The reason we are doing it is that both the NIAID and CDC asked us if we could do it, they were so strapped for their various resources. So Tony Kerlavage and Stephen Chanock have been extraordinarily proactive in setting this up over a very recent period, and Neal Freedman from NCI is going to be the subject matter expert at NCI, and they will be subject matter experts from NIAID and CDC, and the idea for the warehouse is to collect and manage COVID-19 serological test results and serve as a research resource to NCI, NIAID, CDC and the broader research community.
The dashboard, the goal will be to be a summary of global serological studies, assay types and results generated, and antibody prevalence in the U.S. For the ability to filter results by geography and demographics. If you look on the right, the prototype would be in two stages. We hope that the summary dashboard will be able to be set up sometime this summer, and the larger prototype to be a prototype to be working in the fall. So stay tuned for this.
Proposed Serological Sciences Network
I want to now, for the remainder of the time, talk about the proposed Serological Sciences Network for SARS-CoV-2. The announcement for this network came out 10 days ago, and the due date is going to be by July 22.
So, there will be Serological Sciences Capacity Building Centers. The goal is to expand the testing capacity and practice in the community, implementing standardization for serology development, and using these tests and scale up as necessary for testing, and to acquire convalescent sera from recovered patients who are seropositive, and to conduct surveillance trials, and to pursue focused serological science.
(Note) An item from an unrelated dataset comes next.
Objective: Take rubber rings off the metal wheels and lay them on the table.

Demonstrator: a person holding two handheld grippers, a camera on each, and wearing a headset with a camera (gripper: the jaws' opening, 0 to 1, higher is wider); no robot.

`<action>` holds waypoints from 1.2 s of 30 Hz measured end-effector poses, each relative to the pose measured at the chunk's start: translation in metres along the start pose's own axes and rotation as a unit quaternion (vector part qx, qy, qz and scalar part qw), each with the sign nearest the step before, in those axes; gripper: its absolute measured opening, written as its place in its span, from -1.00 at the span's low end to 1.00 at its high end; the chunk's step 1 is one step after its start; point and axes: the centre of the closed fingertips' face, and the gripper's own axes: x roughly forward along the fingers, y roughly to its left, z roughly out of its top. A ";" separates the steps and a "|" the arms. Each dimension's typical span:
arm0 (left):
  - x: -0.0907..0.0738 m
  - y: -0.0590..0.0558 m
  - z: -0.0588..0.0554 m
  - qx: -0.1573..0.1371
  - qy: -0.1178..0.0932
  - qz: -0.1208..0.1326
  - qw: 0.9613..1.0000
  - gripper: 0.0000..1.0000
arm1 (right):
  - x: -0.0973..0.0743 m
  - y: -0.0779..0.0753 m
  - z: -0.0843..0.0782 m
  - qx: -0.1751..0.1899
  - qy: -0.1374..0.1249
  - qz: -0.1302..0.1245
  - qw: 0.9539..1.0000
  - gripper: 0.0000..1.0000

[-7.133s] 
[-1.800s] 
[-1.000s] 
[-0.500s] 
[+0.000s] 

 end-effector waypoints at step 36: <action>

There will also be the Serological Sciences Centers of Excellence, and their goals are to understand the mechanisms driving serological, humoral, and cellular immune responses to SARS-CoV-2 viral infection, and to inform the development of novel serological tests, to determine the serological correlates with disease, pathogenesis, and protection against future infection, and improve population-based models of outbreak and susceptibility through serological focused studies. There will be a preference for cancer relevant components, and each center will have several projects and administrative core and the possibility of a technical core, and these will be U54 awards.
The third component will be the serological sciences projects, and the goals will be to understand the mechanisms driving the serological, humoral, and cellular immune responses to infection, to inform the development of tests, determine the serological correlates, improve population-based models, and again, preference for cancer relevant component. These will be five to 10 U01 awards, and up to $500,000 cost per year and up to five years.
There will also be a Network Coordinating Center at the Frederick National Lab. It will be distinct from the dashboard that I mentioned, and the goals will be to provide program management, coordination and communication across the network.
Coordination for sharing of data, reagents, samples, assays and coordinate comparison of results among different centers and assays through inter-center collaborative studies leading to international serological standardization. And to coordinate the partnerships with national and international associates, such as FDA, CDC, World Health Organization, the National Institute for Biological Standards of Control, and others, and to work in collaboration with the program staff.
There was a request for information, an RFI, for strategy for the coronavirus testing and that was to seek input from the research community. It closed about three weeks ago and some of the responses are being incorporated into the scope of the network.
To summarize the hub-and-spoke notion of the Serological Sciences networks, and importantly, to acknowledge the many people who have been instrumental in putting this aspect together. Particularly, I’d like to acknowledge Dinah Singer, Crystal Wolfrey, and Sara Hook at NCI and at NIAID Carl Dieffenbach, Emily Erbelding, and Cristina Cassetti.